La jeune Britannique ne sauta pas hors des draps comme l’eût fait une impulsive Française ; réveillée par le tin­tamarre provoqué par sa nièce, elle demeura un moment recueillie, puis tendit l’oreille et enfin consentit à pousser ses contrevents. À sa gauche, Elvire, les yeux fouillant le ciel, lui dit :

— Voilà la cérémonie qui recommence ! C’est ainsi qu’il opère chaque fois… Il s’avance jusqu’à la mer, rebrousse chemin en décrivant un grand cercle, puis s’en retourne et on ne l’entend plus.

— En tout cas, on l’entend fort en ce moment, constata Flossie. Il a un moteur très puissant, cet avion.
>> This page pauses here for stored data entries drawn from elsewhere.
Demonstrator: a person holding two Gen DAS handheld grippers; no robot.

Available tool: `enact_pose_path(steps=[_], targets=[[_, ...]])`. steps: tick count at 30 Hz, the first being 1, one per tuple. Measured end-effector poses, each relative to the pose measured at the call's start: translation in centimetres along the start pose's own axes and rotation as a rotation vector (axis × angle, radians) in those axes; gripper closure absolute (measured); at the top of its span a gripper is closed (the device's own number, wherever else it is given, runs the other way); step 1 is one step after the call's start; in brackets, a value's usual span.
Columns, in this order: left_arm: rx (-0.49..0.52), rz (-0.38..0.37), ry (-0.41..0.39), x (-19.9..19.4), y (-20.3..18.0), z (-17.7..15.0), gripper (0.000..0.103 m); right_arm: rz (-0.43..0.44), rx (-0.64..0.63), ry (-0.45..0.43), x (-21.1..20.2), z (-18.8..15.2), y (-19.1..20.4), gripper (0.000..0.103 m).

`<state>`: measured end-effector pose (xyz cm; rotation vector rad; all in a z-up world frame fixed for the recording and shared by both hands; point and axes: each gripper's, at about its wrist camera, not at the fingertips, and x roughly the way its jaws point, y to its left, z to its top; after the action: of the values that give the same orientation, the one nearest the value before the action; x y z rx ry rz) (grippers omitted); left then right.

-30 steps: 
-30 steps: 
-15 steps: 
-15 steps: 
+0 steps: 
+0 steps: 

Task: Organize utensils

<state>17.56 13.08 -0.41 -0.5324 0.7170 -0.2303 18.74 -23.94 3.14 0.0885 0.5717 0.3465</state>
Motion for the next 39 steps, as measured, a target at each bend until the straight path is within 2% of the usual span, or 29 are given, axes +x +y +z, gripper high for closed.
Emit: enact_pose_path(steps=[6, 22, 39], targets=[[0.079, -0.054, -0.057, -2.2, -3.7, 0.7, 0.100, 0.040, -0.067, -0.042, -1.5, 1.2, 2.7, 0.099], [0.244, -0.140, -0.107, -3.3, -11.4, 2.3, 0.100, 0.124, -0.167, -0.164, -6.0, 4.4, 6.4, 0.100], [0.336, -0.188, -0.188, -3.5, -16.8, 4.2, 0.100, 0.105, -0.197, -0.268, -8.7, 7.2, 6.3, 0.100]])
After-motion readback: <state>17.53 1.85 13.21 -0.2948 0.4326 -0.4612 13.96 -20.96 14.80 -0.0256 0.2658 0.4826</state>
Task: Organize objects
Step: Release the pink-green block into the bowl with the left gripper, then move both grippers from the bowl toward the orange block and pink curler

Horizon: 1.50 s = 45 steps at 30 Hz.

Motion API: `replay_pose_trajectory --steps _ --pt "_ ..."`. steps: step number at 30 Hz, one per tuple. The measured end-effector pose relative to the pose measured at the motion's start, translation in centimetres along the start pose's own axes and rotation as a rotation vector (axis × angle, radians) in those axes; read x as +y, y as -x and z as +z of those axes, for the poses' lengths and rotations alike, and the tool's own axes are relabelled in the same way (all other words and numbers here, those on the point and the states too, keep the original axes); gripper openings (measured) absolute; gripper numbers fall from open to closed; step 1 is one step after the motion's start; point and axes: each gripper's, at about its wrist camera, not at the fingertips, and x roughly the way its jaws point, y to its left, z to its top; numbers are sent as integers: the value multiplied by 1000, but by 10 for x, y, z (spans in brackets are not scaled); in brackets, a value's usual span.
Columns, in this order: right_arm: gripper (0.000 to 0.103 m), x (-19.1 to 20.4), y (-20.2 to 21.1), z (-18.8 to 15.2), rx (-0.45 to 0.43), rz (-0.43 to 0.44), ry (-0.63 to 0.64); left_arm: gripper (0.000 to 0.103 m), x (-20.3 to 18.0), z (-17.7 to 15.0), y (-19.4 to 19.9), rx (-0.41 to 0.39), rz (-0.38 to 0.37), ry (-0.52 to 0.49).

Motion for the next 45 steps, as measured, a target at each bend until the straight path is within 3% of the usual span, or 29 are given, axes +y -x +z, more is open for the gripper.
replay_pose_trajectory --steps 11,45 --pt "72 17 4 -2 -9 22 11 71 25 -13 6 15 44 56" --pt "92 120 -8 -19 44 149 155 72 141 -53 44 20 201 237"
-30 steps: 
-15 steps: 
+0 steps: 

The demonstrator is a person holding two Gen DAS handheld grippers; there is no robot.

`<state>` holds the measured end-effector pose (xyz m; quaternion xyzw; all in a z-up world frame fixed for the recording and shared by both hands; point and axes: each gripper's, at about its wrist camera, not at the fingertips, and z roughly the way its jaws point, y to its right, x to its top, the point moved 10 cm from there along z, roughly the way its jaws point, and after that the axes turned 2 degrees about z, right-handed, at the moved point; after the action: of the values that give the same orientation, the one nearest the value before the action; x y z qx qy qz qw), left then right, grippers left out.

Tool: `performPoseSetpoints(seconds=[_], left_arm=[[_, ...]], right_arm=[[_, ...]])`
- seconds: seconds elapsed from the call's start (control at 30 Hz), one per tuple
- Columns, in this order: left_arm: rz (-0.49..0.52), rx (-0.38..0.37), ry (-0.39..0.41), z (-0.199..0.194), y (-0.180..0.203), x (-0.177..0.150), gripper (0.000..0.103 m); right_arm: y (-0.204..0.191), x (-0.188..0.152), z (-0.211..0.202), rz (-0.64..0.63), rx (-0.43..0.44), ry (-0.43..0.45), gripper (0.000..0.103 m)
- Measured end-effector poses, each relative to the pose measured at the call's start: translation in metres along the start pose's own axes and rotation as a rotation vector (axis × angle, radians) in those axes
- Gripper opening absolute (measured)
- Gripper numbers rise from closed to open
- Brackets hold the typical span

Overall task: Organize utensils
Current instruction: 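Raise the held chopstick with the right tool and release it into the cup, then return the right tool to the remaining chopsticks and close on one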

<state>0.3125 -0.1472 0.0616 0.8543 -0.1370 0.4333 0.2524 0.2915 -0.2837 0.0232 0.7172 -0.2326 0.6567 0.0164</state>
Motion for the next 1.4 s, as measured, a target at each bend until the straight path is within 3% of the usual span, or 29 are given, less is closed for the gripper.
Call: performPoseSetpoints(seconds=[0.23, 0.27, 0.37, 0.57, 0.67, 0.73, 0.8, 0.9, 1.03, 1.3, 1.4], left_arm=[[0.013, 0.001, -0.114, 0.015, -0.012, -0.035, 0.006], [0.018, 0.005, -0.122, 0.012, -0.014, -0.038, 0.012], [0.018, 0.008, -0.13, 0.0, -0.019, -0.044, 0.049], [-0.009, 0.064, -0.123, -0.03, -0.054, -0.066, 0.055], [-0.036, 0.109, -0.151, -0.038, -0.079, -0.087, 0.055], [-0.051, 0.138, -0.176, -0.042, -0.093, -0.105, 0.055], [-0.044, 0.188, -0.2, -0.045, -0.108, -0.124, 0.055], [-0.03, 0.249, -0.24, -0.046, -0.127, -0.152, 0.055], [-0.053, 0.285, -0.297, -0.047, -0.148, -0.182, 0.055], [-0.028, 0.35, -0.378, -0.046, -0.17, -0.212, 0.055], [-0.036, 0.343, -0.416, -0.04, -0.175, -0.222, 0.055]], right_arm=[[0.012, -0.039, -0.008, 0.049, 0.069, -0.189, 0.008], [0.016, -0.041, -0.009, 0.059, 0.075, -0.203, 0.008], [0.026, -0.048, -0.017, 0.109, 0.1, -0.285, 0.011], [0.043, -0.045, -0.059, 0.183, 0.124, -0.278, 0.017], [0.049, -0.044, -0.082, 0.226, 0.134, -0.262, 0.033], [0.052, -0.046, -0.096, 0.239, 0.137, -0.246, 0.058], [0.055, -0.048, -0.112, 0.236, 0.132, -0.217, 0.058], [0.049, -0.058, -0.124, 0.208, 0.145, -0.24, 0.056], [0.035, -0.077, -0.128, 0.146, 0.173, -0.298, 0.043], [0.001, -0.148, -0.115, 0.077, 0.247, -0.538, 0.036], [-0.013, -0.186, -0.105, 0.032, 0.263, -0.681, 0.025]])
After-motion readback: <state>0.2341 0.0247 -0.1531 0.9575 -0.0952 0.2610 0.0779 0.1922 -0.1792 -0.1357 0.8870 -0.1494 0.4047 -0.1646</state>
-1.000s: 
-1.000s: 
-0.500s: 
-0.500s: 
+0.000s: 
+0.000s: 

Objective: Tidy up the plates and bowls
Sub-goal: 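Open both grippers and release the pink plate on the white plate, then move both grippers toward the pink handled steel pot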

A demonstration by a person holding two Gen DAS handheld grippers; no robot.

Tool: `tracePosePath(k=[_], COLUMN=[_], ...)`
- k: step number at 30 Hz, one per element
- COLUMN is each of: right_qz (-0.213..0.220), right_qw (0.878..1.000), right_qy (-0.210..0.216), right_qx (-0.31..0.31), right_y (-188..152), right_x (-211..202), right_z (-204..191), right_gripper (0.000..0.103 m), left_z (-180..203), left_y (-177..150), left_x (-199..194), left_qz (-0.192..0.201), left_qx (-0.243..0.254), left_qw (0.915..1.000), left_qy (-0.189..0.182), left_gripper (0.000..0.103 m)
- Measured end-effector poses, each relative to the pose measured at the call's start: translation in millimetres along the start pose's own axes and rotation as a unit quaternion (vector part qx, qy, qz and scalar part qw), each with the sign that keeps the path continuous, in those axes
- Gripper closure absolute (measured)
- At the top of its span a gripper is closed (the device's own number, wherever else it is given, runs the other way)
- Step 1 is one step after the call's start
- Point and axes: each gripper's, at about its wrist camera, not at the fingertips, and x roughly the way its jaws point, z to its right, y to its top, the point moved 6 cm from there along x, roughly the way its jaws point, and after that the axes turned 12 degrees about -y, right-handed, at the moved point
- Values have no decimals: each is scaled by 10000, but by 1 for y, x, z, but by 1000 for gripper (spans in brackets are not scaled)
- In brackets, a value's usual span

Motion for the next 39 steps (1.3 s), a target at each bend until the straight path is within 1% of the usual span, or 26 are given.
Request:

Est-ce que tu te connais en avions, Elvire ?

— Du tout, répondit la jeune fille, et je confesse que ça ne m’intéresse guère !

— Moi, ça m’intéresse ! Je ne suis pas encore venue en France par la voie de l’air, mais j’ai exécuté quelques vols assez importants autour de Londres… Oui, continua-t-elle, en suivant du regard l’aéroplane, qui, maintenant, piquait vers la rade, oui, c’est un appareil de vitesse, taillé pour la course. Tiens ! le voilà qui tourne…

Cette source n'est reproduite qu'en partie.